Historically, France has been the European country where America's hand has weighed heaviest. Despite the antipathy, though, the two countries are remarkably similar: both believe their nations have unique missions in the world; both are intensely patriotic; and both believe their way of life is best. "We're a place with pretensions of universalism," says Stéphane Rozès, director of CSA, the polling institute that conducted the Le Parisien survey. "France sees itself as carrying universal values into the international sphere, just as America does. But in this case, the French see the Americans harnessing their superpower status not to the greater interest of the world, but to its own national interests" — something, of course, that other countries think France does very well itself.
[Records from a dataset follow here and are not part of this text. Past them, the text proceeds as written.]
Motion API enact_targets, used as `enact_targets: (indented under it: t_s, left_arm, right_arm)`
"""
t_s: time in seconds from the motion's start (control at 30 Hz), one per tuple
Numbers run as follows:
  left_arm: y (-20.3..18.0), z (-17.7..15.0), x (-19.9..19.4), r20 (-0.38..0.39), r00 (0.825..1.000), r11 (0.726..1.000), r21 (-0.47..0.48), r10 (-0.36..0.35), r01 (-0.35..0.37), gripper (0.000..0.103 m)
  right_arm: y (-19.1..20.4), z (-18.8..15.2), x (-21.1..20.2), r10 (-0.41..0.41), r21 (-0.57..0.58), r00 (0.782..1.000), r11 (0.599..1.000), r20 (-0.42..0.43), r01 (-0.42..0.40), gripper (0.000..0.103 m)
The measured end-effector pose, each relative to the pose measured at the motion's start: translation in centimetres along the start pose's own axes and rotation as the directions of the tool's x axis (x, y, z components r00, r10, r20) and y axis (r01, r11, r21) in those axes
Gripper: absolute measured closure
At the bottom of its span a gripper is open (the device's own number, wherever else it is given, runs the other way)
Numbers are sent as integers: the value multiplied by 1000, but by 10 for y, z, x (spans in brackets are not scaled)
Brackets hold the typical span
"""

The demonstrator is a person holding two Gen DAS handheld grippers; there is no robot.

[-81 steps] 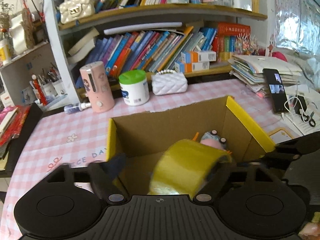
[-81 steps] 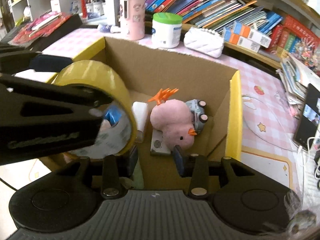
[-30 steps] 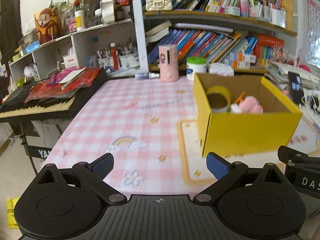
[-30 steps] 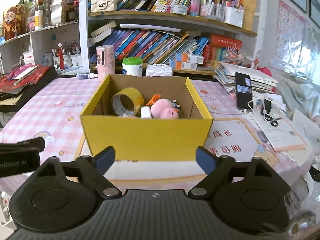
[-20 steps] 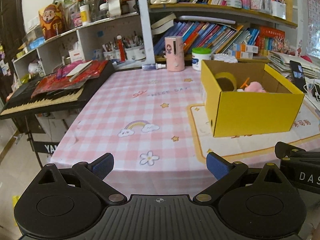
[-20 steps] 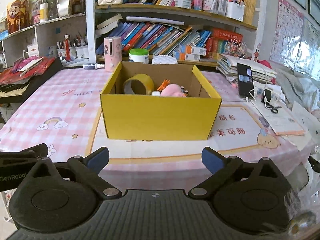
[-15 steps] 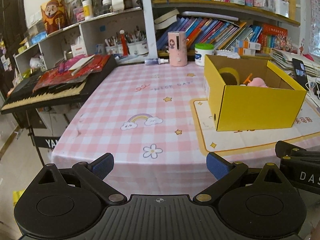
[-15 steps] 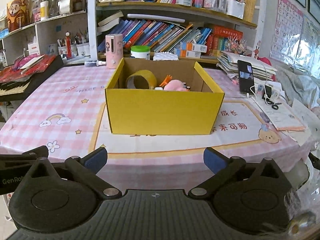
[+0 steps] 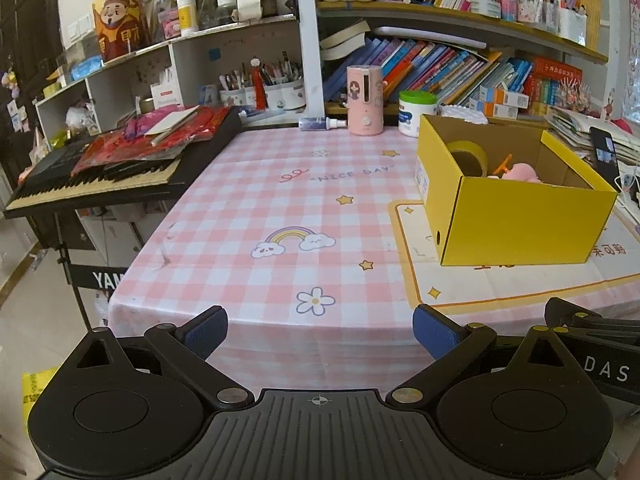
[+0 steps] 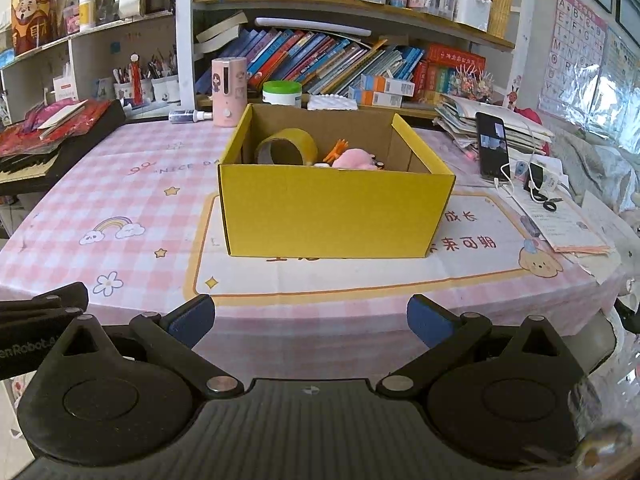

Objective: Organize objects

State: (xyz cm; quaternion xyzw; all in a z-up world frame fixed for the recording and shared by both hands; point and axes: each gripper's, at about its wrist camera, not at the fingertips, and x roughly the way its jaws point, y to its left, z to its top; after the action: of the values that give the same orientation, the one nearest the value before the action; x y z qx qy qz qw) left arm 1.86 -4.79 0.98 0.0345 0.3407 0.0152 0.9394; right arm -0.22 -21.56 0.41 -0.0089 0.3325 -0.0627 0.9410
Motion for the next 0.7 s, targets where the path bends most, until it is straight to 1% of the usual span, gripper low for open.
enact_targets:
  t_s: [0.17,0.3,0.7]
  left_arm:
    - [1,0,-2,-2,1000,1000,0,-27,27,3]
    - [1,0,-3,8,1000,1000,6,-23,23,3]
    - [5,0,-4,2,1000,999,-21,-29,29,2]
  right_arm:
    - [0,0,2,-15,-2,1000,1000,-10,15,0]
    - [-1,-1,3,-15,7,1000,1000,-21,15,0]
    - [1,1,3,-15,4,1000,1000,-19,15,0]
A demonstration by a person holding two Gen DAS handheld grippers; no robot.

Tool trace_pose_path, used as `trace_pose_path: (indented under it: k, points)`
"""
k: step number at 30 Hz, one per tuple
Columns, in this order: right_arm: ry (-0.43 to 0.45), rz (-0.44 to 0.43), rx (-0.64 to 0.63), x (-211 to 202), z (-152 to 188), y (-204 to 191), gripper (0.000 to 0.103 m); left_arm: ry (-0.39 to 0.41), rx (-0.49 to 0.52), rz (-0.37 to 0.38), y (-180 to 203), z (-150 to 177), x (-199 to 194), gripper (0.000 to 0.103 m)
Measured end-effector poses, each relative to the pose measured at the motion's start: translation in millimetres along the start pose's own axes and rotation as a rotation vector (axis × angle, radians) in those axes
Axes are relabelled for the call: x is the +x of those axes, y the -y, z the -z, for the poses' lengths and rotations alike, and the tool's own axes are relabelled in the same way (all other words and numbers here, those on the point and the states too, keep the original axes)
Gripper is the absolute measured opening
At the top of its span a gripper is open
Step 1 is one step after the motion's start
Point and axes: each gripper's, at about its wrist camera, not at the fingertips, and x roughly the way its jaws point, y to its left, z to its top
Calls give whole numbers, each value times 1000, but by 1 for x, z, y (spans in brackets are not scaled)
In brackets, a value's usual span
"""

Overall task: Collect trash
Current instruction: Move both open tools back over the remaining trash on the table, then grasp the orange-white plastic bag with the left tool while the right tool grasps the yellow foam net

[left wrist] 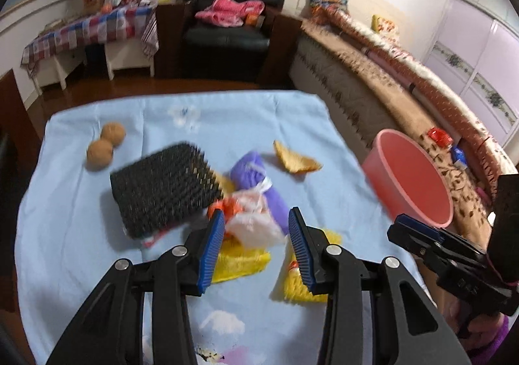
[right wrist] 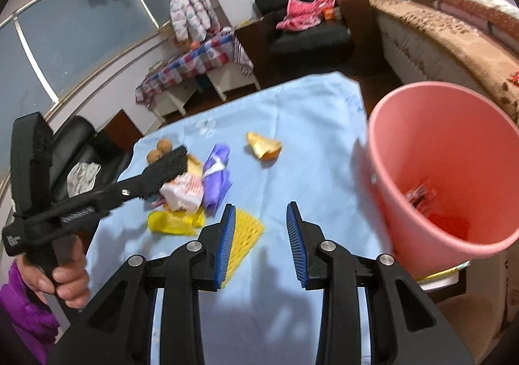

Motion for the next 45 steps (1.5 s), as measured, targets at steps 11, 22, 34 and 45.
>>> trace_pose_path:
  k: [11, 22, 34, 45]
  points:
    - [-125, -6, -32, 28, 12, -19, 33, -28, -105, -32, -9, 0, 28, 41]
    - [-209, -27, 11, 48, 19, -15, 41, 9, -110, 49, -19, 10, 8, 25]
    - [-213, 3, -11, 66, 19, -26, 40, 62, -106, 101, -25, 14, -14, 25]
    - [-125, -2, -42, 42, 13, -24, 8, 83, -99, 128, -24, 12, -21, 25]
Despite resentment of the Bush Administration's bad-cop strut, it has achieved results: getting Russia to accept Bush's missile defenses and encouraging Vladimir Putin to cast his lot with the West, and squeezing the Security Council into its 15-0 vote on Iraq. Though Bush's decision to go through the U.N. had plenty to do with domestic public opinion — a survey by the German Marshall Fund and Chicago Council on Foreign Relations, on which he was briefed, showed that 65% of Americans wanted U.N. blessing for any war — the move nevertheless took considerable diplomatic skill and patience, reflected concern for other countries' opinions and confounds the easy European caricature of Bush. Besides the Iraq vote, Bush also assembled a big coalition for Afghanistan. The most deafening European complaint about Washington these days is insularity: that no one but Colin Powell picks up the phone and that Bush pays no mind to leading opinion beyond his own shores. The U.S. "is astonishingly ignorant about other cultures," says Dominique Chagnollaud, a professor of constitutional studies at the Sorbonne — and at the same time "we have the impression that it is always telling everyone else what to do." Bille goes even further. "The trouble arises when we feel we're not only not being listened to," he says, "but when the Americans make no pretense of even wanting to hear what we have to say."
Archbishop Renato Martino, head of the Pontifical Council for Justice and Peace at the Vatican, which opposes war in Iraq as it opposed the Gulf War, uses religious language to describe American self-absorption. "Power is a temptation," he says. "It's like there's one bottle of a drink and you are alone in the room. You are tempted to drink from it now and again, and eventually you get inebriated. And you forget to take care of those others who maybe just want a sip."